Figure 2 illustrates the rating results of both experiments. In the first unimodal (music only) experiment, we confirmed sphericity (Mauchly's test) for arousal (p = 0.262) and valence (p = 0.390). Variation in arousal was explained by treatment, F3,120 = 8.083, p < 0.0001, partial η2 = 0.168. Compared with controls, subjects reported increased arousal after hearing music that contained either noise (p < 0.0001) or upward pitch shifts (p = 0.029), though not downward pitch shifts (p = 0.343; figure 2). Variation in valence was significantly influenced by treatment, F3,120 = 3.574, p = 0.016, partial η2 = 0.082. Compared with controls, valence decreased with the addition of either noise (p = 0.005) or downward pitch shifts (p < 0.0001), but not with upward pitch shifts (p = 0.604). Additionally, valence judgements differed by subjects’ sex, with men giving more positive judgements overall than women, F1,40 = 6.092, p = 0.018, partial η2 = 0.132, but there was no treatment by sex interaction, F3,120 = 0.582, p = 0.628. There were no sex differences in arousal judgements.

Figure 2.

Mean (± 2 s.e.m.) responses to the presentation of (a) music only or (b) music + video stimuli. Dark grey bars, arousal; light grey bars, valence.

In the second multi-modal (music + video) experiment, we did not confirm sphericity (Mauchly's test) for arousal (p = 0.086) or valence (p = 0.010), so we report corrected tests (Greenhouse-Geisser) for both measures. No significant variation in arousal was explained by treatment, F2.549,101.959 = 0.398, p = 0.755, partial η2 = 0.010, and no within-subject contrasts using estimated marginal means were significant (all F-values < 1). But significant variation in valence was explained by treatment, F2.525,100.981 = 3.675, p = 0.014, partial η2 = 0.084. Compared with the controls, valence decreased with the addition of either noise (p = 0.014) or downward pitch shifts (p = 0.010). There were no observed sex differences in either measure (all F-values < 1).

4. Discussion

Taken together, our results suggest that certain types of music with simulated nonlinearities can alone be evocative and that the addition of relatively nonevocative video images to music with evocative sound characteristics suppresses some affective responses to sound. To our knowledge, this is the first demonstration that simulated nonlinearities have the predictable emotional effects of increased arousal (i.e. perceived emotional stimulation) and negative valence (i.e. perceived degree of negativity or sadness). When the video images were introduced, arousal was muted, but valence judgements were less influenced. This result implies that perceptual context influences multi-modal perception.
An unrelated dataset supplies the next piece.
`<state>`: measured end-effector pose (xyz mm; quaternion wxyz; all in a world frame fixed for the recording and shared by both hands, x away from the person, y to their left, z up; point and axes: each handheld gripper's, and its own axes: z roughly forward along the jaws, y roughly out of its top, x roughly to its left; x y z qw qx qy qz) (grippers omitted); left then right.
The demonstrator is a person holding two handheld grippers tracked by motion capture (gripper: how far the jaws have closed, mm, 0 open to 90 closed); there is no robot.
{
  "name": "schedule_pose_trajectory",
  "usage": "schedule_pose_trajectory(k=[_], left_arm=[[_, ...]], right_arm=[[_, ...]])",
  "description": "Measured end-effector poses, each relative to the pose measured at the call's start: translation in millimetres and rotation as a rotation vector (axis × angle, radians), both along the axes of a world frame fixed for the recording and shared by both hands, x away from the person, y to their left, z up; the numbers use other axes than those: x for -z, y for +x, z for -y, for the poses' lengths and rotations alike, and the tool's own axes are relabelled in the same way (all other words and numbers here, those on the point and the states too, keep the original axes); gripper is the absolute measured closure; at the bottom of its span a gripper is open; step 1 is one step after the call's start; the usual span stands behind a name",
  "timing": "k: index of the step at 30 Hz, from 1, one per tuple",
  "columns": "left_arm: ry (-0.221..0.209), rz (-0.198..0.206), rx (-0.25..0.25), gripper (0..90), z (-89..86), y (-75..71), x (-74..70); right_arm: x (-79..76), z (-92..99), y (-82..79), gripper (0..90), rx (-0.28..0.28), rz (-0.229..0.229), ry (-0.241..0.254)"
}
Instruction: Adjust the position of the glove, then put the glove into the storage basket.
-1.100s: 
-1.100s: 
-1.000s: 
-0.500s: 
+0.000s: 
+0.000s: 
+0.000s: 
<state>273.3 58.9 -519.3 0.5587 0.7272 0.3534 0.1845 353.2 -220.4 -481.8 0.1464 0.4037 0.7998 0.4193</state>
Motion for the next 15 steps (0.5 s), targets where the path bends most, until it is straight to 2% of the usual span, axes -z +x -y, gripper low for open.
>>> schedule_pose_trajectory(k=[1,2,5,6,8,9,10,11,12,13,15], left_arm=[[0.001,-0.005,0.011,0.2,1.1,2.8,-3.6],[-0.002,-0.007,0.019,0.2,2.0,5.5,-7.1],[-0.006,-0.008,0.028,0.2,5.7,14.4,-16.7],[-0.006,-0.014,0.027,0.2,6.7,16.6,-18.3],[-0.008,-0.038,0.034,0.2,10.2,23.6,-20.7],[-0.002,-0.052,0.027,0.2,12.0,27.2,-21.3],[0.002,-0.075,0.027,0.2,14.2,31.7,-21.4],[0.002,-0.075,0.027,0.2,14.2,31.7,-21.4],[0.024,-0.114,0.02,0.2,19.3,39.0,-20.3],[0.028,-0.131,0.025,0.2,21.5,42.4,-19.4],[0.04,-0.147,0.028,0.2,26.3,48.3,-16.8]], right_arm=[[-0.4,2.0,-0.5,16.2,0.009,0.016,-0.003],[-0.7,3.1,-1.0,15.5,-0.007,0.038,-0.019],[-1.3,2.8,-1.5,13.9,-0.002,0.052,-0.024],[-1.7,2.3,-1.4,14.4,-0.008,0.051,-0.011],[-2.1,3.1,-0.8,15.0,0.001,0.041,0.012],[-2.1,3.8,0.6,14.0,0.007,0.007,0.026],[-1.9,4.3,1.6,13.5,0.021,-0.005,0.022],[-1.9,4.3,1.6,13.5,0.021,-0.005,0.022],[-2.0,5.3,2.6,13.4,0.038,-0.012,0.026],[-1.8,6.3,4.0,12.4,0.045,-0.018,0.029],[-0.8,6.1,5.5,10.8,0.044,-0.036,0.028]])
We expected that the introduction of distortion noise to a musical composition would increase arousal based on the role of similar nonlinearities in human and animal vocalizations. Similarly, the finding that human listeners perceive noise as negatively valenced is also consistent with this idea. But it is not clear why the introduction of a benign video would reduce these effects. It could reflect the different sources of potentially important information conveyed by the sounds and the images and the apparent visual dominance seen in this experiment. By design, the images were created to be minimally evocative (see the electronic supplementary material) while the non-control sounds were created to be affectively charged. Thus, the different types of potential information contained in these stimuli could account for the antagonistic perceptual response [10] that we discovered. Alternatively, it is possible that more stimuli increased the cognitive demands or that the visual stimuli distracted [11] participants in some way thus reducing the effectiveness of the simulated nonlinearities to evoke emotional responses. Research on multisensory integration suggests that different sources of information are often combined in domain-specific ways that provide the best available estimate of the relevant properties of a multi-modal stimulus [12]. In the current study, the benign visual information likely mediated the impact of the nonlinear sounds on arousal, and consequently, potentially reduced readiness for an appropriate behavioural response to danger given the apparent lack of danger as evidenced by the visual information.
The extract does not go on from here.